The reason we did all of the above is that we can set $a=2^xu,$ $b=2^yv,$ and $c=2^zw$ with $|u|_2=|v|_2=|w|_2=1$ and $x,y,z\in\ZZ.$ (Dealing with some of them equal to $0$ requires $x,y,z\in\ZZ\cup\{\infty\}$.) Plugging this all in, we see that\[2^{2x}u^2+2^{4y+2}v^4=3\cdot2^{6z+1}w^6.\]If we write out the ultrametric inequality with $|\bullet|_2,$ we see that\[2^{-(6z+1)}\le\max\left\{2^{-2x},2^{-(4y+2)}\right\},\]and equality holds if $2^{-2x}\ne2^{-(4y+2)}.$ Well, the key step is to see that equality cannot hold because $6z+1$ is odd while both $2x$ and $4y$ are even! So we see $2x=4y+2.$ Plugging this all back in, we see\[2^{4y+2}u^2+2^{4y+2}v^4=3\cdot2^{6y+1}w^6,\]where we are also told that $6y+1 \gt 4y+2.$ Dividing out, we see that\[u^2+v^4=3\cdot2^{2(3y-2y+1)+1}w^6.\]But now this looks like our equation $a^2+b^4=6c^6$ from earlier, which we know forced everything to be even. Indeed, we can check$\pmod8$ here, but we are told that $u,v,w$ are supposed to be odd, so $u^2,v^4,w^6\equiv1\pmod8,$ which looks like\[2\equiv3\cdot2^{2(3y-2y+1)+1}\pmod8.\]This is impossible because the power of $2$ on the right is odd, so the right-hand side lives in $\{3,6,0\},$ none of which are $2.$ This completes the proof. $\blacksquare$
Lastly, just to prove a point that descent doesn't always give back the original equation, we present a final descent proof using$\pmod3$ instead, which is cleaner than the$\pmod2$ one.

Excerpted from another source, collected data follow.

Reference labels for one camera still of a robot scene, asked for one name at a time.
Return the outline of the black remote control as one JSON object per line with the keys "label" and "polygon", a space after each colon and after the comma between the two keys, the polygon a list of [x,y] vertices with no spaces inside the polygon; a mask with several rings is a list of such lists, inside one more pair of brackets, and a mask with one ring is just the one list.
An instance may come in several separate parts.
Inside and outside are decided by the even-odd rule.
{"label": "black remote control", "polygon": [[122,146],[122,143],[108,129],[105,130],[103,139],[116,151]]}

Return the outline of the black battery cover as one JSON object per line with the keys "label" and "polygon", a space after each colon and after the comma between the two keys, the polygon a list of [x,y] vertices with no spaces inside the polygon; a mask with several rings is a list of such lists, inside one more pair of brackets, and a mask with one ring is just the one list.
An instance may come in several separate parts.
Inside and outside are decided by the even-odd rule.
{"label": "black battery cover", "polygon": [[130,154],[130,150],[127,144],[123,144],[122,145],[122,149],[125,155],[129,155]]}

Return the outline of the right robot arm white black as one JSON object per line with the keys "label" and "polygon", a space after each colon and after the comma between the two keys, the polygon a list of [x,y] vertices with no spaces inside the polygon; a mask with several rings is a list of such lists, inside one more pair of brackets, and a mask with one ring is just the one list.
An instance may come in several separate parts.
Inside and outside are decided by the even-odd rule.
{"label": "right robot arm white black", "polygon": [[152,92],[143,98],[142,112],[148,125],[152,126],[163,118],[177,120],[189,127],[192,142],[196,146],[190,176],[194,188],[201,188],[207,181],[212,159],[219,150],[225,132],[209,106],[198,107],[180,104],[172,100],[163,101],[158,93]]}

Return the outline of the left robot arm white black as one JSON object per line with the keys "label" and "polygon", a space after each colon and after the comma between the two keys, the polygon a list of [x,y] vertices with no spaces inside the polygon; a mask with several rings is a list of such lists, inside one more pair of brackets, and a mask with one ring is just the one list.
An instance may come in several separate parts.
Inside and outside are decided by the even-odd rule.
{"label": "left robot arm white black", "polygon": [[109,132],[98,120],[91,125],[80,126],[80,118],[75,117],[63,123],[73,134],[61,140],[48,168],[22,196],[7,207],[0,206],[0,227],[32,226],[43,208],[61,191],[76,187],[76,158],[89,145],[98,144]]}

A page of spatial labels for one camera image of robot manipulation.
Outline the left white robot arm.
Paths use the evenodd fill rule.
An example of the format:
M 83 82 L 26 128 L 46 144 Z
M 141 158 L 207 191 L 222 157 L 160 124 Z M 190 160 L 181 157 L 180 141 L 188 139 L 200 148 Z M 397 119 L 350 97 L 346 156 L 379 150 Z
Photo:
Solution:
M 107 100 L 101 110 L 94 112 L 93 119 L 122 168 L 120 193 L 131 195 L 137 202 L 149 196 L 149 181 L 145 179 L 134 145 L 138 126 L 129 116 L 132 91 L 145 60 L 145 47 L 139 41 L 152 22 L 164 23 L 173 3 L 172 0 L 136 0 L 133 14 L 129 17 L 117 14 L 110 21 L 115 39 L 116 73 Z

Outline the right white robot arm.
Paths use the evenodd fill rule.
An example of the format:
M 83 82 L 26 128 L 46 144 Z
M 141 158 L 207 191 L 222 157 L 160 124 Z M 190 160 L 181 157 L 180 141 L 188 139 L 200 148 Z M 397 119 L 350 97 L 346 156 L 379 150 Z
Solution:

Lemma. The equation $a^2+4b^4=6c^6$ has no nonzero solutions in $\ZZ_3.$
We'll take a different approach than with $\ZZ_2,$ trying to imitate the descent closer. Pick up a (possibly zero) solution $(x,y,z)$ in $\ZZ_3.$ Then if we look$\pmod3,$ we see that\[x^2+\left(2y^2\right)^2\equiv0\pmod3.\]But the squares$\pmod3$ are $0$ and $1,$ so the only way to sum to $0$ is with $0+0=0.$ In particular, $x$ and $y$ are both divisible by $3,$ so $(x/3,y/3,z)$ is a solution to\[3a^2+27\cdot4b^4=2c^6.\]If we take$\pmod3$ here, we see that $c$ is divisible by $3,$ so $(x/3,y/3,z/3)$ is a solution to\[a^2+9\cdot4b^4=3^6\cdot2c^6.\]If we take$\pmod3$ here, we see that $a$ is divisible by $3,$ so $(x/9,y/3,z/3)$ is a solution to\[a^2+4b^4=3^3\cdot6c^6.\]This looks similar to the original equation!
In particular, the exact same argument as above shows that, given $k\in\NN,$ any solution $(x,y,z)$ to\[a^2+4b^4=3^k\cdot6c^6\]has all terms divisible by $3$ induces a solution $(x/9,y/3,z/3)$ to $a^2+4b^4=3^{k+3}\cdot6c^6.$ Indeed,$\pmod3$ of the above says $x$ and $y$ are both divisible by $3.$ Then again, we can check$\pmod3$ to get $z$ divisible by $3$ and then $x/3$ divisible by $3,$ in exactly the above way.
Using an inductive argument, we can then say that $\nu_3(x),\nu_3(y),$ and $\nu_3(z)$ are arbitrarily large; I'm not going to be rigorous about this, but we are inducing larger and larger solutions to $a^2+4b^4=3^\bullet\cdot6c^6.$ However, it follows that\[|x|_3=|y|_3=|z|_3=0\]if their $\nu_3$ are unbounded. Thus, $x=y=z=0,$ finishing. $\blacksquare$
The point of the above presentation is to really connect a descent argument in $\ZZ$ with the descent argument in $\ZZ_3$; we could very much do the same thing in $\ZZ_2,$ but the descent argument$\pmod2$ was a bit involved. Anyways, having proven impossibility with this $3$ times, we call it good enough.